Dans une ordonnance, le président du Tribunal d'Instruction numéro 47 de Madrid est d'accord suspendre le déclarations prévue ce mardi, ainsi que « toutes les actions et délais de cette procédure jusqu'à la alphabétisé du plaignant présent son décharge médicale ».

Le juge explique que Mouliaá « a refusé nommer un autre avocat de le remplacer par son trust » donc « la conséquence inévitable est l'impossibilité de poursuivre la procédure ».

Ainsi, avec le dossier provisoire, on empêche de passer « les délais d'instruction » fixés par la loi, comme le rappelle le juge lui-même. Il faut rappeler qu'il était prévu que tous deux déclarés devant le juge ce mardi.

Dans la plainte à laquelle cette agence de presse a eu accès, Mouliaá raconte des événements survenus une nuit de fin septembre 2021 quand, après avoir discuté « environ un an » sur les réseaux sociaux, l'homme politique a invité l'actrice à la présentation de son livre.

A la fin de l'événement, ils sont allés prendre quelques bières dans un bar voisin et Mouliaá, qui avait déjà prévu d'assister à une fête chez un ami ce soir-là, « par politesse » l'a invité à l'accompagner. « À sa grande surprise », accepta Errejón.

Signaler des attouchements non consensuels

Selon le récit de Mouliaá, déjà dans la voiture, il avait adopté « une attitude dominante ». Et dans l'ascenseur, il l'aurait attrapée « fortement » par la taille et embrassé « violemment », « la laissant essoufflée ». Une fois à la fête et après avoir dansé et discuté avec les autres participants, il l'aurait emmenée « de force » dans une pièce, où plusieurs attouchements auraient eu lieu « sans le consentement » de l'actrice.

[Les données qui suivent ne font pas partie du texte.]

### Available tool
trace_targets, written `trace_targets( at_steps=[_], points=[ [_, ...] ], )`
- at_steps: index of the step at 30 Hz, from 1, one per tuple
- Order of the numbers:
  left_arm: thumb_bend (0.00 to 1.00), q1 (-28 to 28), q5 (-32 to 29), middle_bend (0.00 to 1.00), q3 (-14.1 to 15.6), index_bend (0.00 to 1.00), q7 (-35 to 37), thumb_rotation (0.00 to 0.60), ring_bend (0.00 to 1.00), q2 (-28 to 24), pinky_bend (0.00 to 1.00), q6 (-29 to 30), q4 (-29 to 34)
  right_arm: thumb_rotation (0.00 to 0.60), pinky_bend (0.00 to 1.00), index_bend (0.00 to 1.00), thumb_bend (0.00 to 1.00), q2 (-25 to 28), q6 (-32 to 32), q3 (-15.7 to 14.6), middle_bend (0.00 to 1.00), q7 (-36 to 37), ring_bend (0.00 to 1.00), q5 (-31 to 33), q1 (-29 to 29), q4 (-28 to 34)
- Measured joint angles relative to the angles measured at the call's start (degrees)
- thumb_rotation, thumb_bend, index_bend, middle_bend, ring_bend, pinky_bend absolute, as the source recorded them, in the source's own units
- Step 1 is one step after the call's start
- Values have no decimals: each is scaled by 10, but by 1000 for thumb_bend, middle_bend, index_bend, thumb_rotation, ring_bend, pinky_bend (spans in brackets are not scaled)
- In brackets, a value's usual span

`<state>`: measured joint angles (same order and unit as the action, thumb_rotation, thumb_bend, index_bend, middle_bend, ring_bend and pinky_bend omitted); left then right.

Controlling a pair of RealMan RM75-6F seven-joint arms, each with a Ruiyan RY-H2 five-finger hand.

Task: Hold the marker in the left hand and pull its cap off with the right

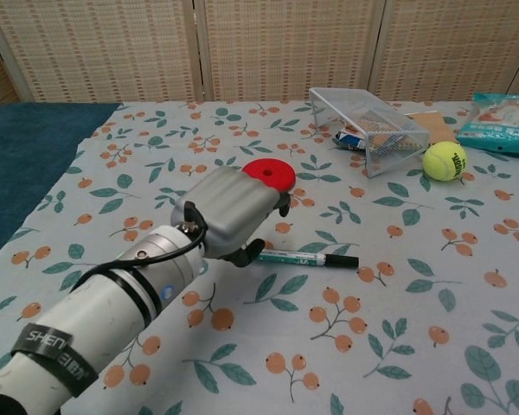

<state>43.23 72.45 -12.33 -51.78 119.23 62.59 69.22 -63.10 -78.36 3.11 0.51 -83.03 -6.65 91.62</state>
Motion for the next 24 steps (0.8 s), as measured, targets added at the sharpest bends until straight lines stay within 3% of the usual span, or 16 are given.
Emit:
trace_targets(
  at_steps=[14,24],
  points=[
    [438,15,-14,322,15,288,-31,600,810,42,1000,-11,-69,525,0,0,122,8,1,-2,0,17,0,-3,0,2],
    [437,10,-8,422,22,381,-37,600,810,49,1000,6,-85,524,0,0,123,8,-2,-2,0,15,0,-3,0,4]
  ],
)
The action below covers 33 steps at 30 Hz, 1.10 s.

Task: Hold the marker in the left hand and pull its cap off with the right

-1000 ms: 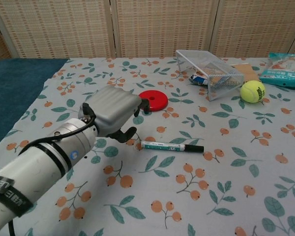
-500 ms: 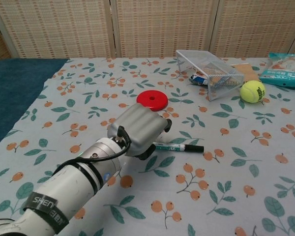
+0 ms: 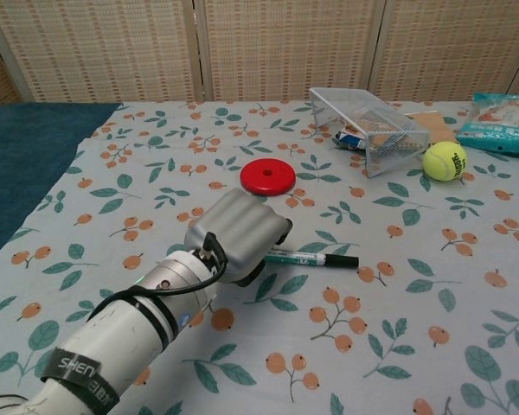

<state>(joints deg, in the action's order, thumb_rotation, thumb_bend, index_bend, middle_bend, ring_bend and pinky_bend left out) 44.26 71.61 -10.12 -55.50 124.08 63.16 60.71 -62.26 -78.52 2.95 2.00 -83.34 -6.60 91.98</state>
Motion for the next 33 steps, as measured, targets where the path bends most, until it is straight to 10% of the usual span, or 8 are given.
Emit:
trace_targets(
  at_steps=[22,33],
  points=[
    [439,-3,24,443,15,412,-2,600,811,21,1000,7,-33,525,0,0,123,5,2,-1,0,-1,0,3,1,8],
    [453,-8,52,743,16,704,28,600,839,27,1000,36,-43,524,0,0,123,5,1,-3,0,-2,0,-2,1,9]
  ],
)
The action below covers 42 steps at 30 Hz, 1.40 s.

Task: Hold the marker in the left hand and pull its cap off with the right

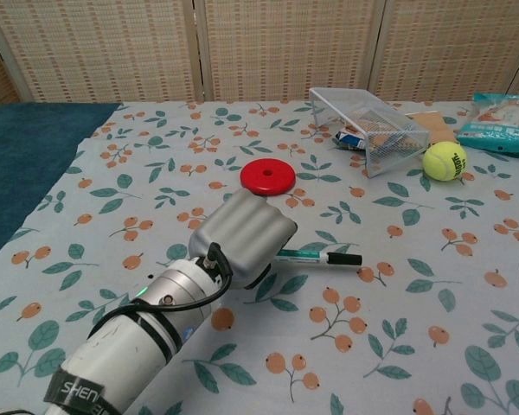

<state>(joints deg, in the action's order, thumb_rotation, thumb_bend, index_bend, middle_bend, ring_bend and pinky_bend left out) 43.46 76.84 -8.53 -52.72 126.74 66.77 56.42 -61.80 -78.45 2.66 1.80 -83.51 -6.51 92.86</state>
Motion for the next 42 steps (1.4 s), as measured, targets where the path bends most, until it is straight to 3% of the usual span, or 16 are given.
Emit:
trace_targets(
  at_steps=[8,12,22,26,31,42],
  points=[
    [527,-11,6,874,-19,836,19,600,849,-21,1000,27,30,525,0,13,124,-46,-14,2,0,-11,0,-31,-9,-12],
    [562,-16,2,908,-31,870,10,600,849,-39,1000,38,69,574,0,225,125,-94,-20,9,0,-29,0,-55,-27,-17],
    [557,-28,-8,910,-40,870,-26,600,857,-76,1000,53,166,600,0,452,144,-200,2,26,0,-65,0,-106,-92,-54],
    [557,-30,-16,909,-39,868,-50,600,857,-88,1000,52,218,600,0,476,166,-255,3,30,0,-39,0,-126,-120,-107],
    [556,-29,-25,904,-40,864,-62,600,857,-92,1000,51,233,600,0,477,177,-293,-3,33,0,8,0,-141,-144,-156],
    [553,-24,-47,892,-47,847,-74,600,857,-94,1000,45,241,600,0,482,198,-318,5,29,0,95,0,-138,-173,-205]
  ],
)
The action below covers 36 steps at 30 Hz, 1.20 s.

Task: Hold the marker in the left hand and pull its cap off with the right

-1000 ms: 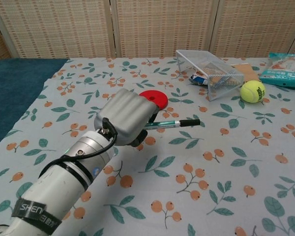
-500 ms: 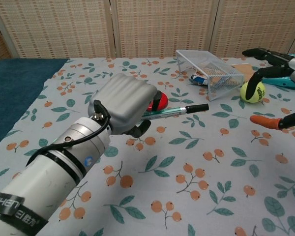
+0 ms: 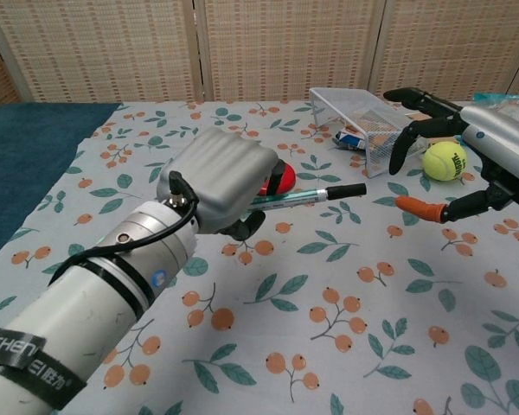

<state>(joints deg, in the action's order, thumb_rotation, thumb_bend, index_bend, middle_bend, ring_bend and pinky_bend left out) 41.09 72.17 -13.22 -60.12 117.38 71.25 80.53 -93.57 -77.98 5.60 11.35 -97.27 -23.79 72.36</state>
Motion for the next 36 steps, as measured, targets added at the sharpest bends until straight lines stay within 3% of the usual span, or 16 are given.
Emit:
trace_targets(
  at_steps=[10,25,36],
  points=[
    [553,6,-11,888,3,844,-8,600,857,2,1000,-2,12,600,0,470,198,2,32,-7,0,65,0,29,-18,-30],
    [552,14,-15,885,5,839,-4,600,857,11,1000,0,11,600,0,468,198,1,65,-9,0,83,0,50,-43,-16],
    [552,18,-18,886,6,839,-4,600,857,11,1000,0,12,600,0,558,204,-11,72,-8,0,82,0,62,-51,-14]
  ],
)
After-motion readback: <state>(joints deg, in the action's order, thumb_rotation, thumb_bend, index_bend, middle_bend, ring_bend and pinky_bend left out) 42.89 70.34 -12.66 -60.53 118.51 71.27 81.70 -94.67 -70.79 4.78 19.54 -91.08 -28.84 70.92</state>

Mouliaá décrit dans la plainte qu'Errejón a enlevé son soutien-gorge, a déclaré phrases « obscènes » « Comment me fais-tu ressentir », puis il l'a poussée sur le lit, a sorti son membre et l'a fait touche.

« Paralysé »« C'est à ce moment-là qu'elle lui a dit qu'elle voulait continuer la fête ». Errejón aurait répondu qu ' »il a quitté la pièce à la condition que dans 20 minutes ils devaient tous les deux rentrer chez eux ». « Ils sont restés à la fête encore un moment », mais ils ont rapidement voyagé dans la même voiture jusqu'au domicile de l'homme politique.

Là-bas, « sans dire un mot », il aurait recommencé à se toucher. Elle « lui a dit qu'elle se sentait très mal à l'aise », que ce qui se passait lui paraissait « très violent ». Et finalement, il lui a dit : « Íñigo, 'seulement oui veut dire oui', cela semble incroyable que cela m'arrive avec toi », culminant là dans l'histoire racontée dans la plainte.

Des sources juridiques consultées par Europa Press indiquent que faits rapportés par Mouliaá le 24 octobre avant que l'Unité Famille et Femme de la Police Nationale (UFAM) puisse constituer un crime de agression sexuelle puni de peines allant de 1 à 5 ans de prison.